Each line of the data that includes the string "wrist" is to be copied out.
◇ ◇ ◇ ◇ ◇ ◇ ◇
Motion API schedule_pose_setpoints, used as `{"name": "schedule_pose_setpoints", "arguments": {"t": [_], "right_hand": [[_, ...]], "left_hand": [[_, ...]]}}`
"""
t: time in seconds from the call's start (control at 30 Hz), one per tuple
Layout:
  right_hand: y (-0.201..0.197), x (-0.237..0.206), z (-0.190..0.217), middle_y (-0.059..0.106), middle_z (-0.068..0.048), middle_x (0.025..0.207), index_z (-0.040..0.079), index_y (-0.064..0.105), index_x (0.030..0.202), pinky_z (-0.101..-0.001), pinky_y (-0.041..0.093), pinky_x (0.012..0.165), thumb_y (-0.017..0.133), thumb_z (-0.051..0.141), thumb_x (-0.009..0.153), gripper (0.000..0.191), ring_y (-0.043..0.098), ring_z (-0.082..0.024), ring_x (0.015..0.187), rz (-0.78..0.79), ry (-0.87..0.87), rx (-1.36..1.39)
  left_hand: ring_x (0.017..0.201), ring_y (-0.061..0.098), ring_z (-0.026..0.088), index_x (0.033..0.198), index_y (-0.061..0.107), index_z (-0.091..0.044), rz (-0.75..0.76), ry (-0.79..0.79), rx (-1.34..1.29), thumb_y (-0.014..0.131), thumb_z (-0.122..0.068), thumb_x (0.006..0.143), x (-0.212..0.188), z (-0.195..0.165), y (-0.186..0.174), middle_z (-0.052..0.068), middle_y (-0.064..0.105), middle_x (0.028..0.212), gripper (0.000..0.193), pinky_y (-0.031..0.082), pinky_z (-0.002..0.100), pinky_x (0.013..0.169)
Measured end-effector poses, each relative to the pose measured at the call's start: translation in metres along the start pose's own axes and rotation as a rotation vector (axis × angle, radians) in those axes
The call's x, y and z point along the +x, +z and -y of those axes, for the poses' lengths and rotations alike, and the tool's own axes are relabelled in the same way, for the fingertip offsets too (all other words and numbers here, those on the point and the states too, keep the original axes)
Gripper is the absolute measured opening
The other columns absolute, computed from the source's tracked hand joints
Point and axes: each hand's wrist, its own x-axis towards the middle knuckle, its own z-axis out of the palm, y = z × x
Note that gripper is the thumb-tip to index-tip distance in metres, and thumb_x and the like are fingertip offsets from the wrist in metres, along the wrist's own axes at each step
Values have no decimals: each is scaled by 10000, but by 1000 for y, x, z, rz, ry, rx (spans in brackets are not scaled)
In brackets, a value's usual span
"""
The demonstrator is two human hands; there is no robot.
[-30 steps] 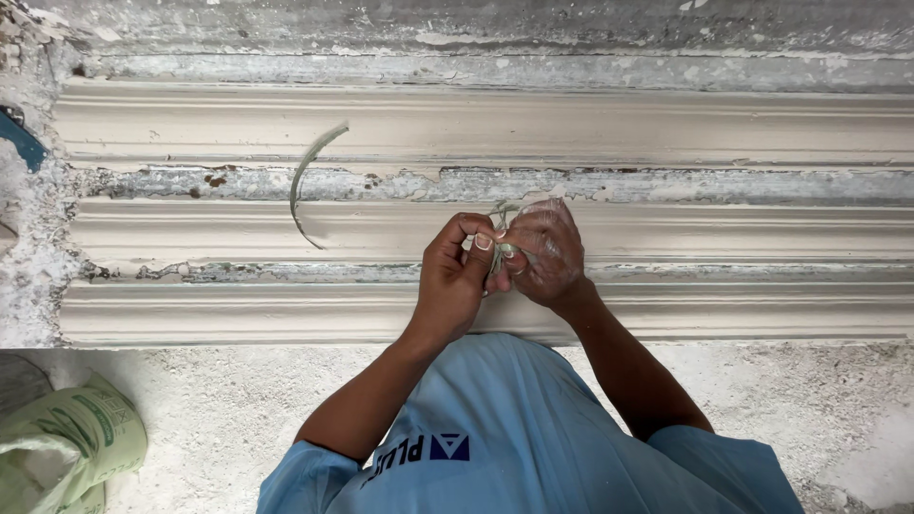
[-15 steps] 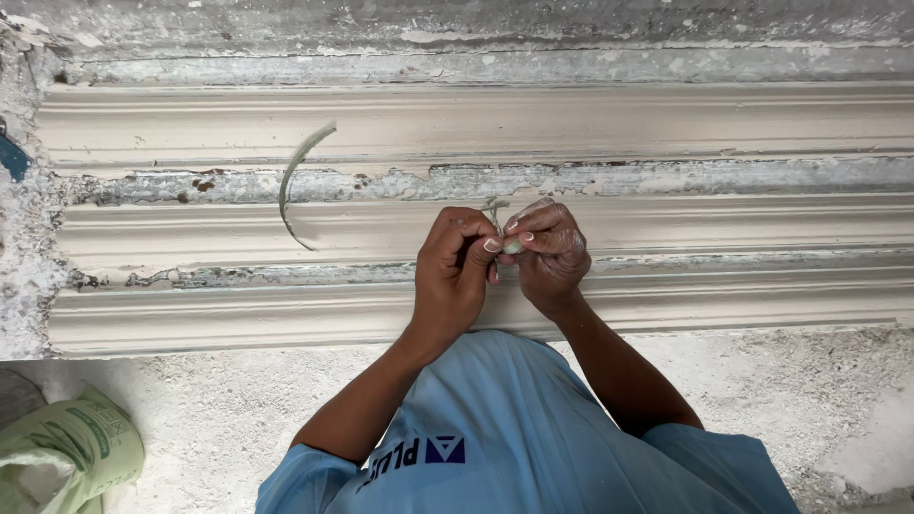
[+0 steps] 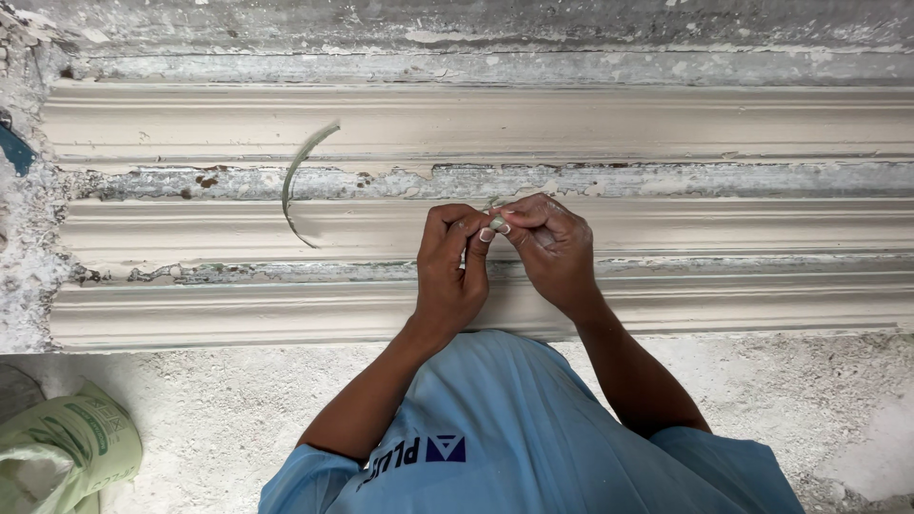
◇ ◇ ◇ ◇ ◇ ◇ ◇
• TASK OUTPUT
Point and axes: each hand's wrist, its own x-axis towards the middle knuckle, its own z-axis out of the palm, y = z × x
Note that gripper is the thumb-tip to index-tip distance in metres, and thumb_x and the like are fingertip offsets from the wrist in metres, along the wrist's own axes at each step

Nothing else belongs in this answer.